I then downloaded bootdet.exe from http://www.esupport.com/biosagent/bootdet.html, because it said it can be run to gather BIOS info on the floppy. All I got was a "Thi sprogarm cannot run from DOS...." error message again.


----------



## JSntgRvr (Jul 1, 2003)

I believe you are doing it wrong. These are the instructions:

1. Download BOOTDET.EXE. (This is done in a working computer)
2. Run BOOTDET.exe (This is also done in the working computer running Windows where the file was downloaded) 
3. Insert blank formatted diskette in A: diskette drive. (In the the working Computer)
4. Click OK button to make self-booting diskette of BIOS Agent for DOS. (This will produce a bootable diskette in the working Computer running Windows with all the files you need to boot the other (Non Working) computer for which you will need the BIOS information.)
5. Now, insert this diskette in the Non-Working computer where you need BIOS information and boot the system. (This is the computer that is unable to boot)
6. When booted, BIOS Agent for DOS will write BIOS information to text file BIOS.TXT on the diskette. (Once this process is completed, remove the diskette from the computer having problems and insert it in a working computer running Windows. Do not boot the working computer running Windows with this diskette. Open Notepad and open the file BIOS.TXT present in the floppy disk.
7. For your BIOS upgrade information on the non working computer, go back to the page to complete the online form using BIOS information from the BIOS.TXT file on the diskette. 

The file downloaded "BOOTDET.EXE" will not run in MSDOS, but thru Windows, it will produce a bootable diskette. The files transfered to the floppy will run in MSDOS.


----------



## JSntgRvr (Jul 1, 2003)

The ba.exe file works in the same way, but I believe you wont need it if you run "BOOTDET.EXE".


----------



## sdtex (Nov 14, 2001)

Thanks!!! That makes much more sense and th eway you describe it makes it easy to follow. My last question (hopefully) will be if the "working" computer where I make the self booting diskette needs to have the same O/S as the non working computer?? My other, recently bought computer is running XP while the non-working computer is WinME. Make any difference or do I need to make the bootable diskette off of a computer running ME also?? Thanks............again!!!!


----------



## JSntgRvr (Jul 1, 2003)

I see no problem. It is possible the Bootdet.exe file contains the necessary files to boot any computer regardless of the Operating System. The Command.com (Interpreter) exist in all computers. We wont be able to know until you try.


----------



## sdtex (Nov 14, 2001)

Good enough for me.............I'll try when I get home tonight and post results. Thanks for sticking with me through this!!! I really appreciate it!


----------



## sdtex (Nov 14, 2001)

Can't get it to work. I downloaded bootdet.exe to a floppy. I then opened it and a utility came up that reads WINIMAGE Self Extractor, with a check mark next to "Writing to Floppy". I click OK and a "Batch Assistant" comes up that says "Insert Floppy to Write". I remove the bootdet.exe floppy and put in a clean, freshly formatted floppy and say OK. An error mesage comes up that reads "The Current image format is not supported by the disk drive" "OK" is the only choice. I say OK. It asks if I want to retry, I select OK. It says "Insert Floppy to Write". I say OK. And an error comes up that reads "Floppy can't be acceded. Check another application don't use it" (Sounds weird but that's what it says verbatim) If I say Ok it's just a cricle of retry/insert floppy/can't be receded/retry.....etc, etc etc. If I say NO on retry, it says "Batch stopped: No target"

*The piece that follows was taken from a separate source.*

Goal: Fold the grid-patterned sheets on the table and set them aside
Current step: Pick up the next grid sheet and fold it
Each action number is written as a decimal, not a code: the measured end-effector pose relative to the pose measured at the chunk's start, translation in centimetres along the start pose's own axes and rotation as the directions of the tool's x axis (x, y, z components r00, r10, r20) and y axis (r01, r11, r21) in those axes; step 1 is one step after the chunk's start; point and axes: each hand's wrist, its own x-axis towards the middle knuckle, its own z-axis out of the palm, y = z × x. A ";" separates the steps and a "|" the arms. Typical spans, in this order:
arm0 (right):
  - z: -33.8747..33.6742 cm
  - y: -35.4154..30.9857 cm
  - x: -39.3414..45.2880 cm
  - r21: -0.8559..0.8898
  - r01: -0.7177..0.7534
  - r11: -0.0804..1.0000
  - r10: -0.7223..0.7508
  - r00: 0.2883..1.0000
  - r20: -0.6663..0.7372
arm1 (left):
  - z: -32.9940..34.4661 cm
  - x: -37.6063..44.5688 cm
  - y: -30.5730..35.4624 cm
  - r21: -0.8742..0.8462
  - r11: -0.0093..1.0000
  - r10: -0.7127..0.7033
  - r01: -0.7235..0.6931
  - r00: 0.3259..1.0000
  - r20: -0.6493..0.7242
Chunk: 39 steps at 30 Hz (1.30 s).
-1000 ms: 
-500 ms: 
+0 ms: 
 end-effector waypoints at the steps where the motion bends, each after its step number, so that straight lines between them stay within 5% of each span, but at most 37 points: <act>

Any clues?? I went on their website and can't find any help.


----------



## JSntgRvr (Jul 1, 2003)

You are trying to run Bootdet.exe from a floppy disk. Create a folder and copy the Bootdet.exe to that folder. Navegate to this newly created folder, where Bootdet.exe has been copied. Double click on Bootdet.exe and follow instructions on screen. Bootdet.exe must be ran from within the drive where Windows is installed.


----------



## ~Candy~ (Jan 27, 2001)

Ah, if I may............it usually is not a good idea to update a bios for the sake of updating it, especially since things were working before. If a bios flash goes bad, you will be in bigger trouble.

Did we ever find out if the hard drive appears in the bios setup screen?

Sorry for the delay in responding, I've been out of town.


----------



## JSntgRvr (Jul 1, 2003)

http://support.microsoft.com/default.aspx?kbid=290665


----------



## ~Candy~ (Jan 27, 2001)

http://forums.techguy.org/showthread.php?t=260188&page=1&pp=30

Judging from that thread, my bet is on a dead hard drive 

sdtex, sometimes it's best to continue in the same thread so all the information is together 

Do you have another hard drive you can test?


----------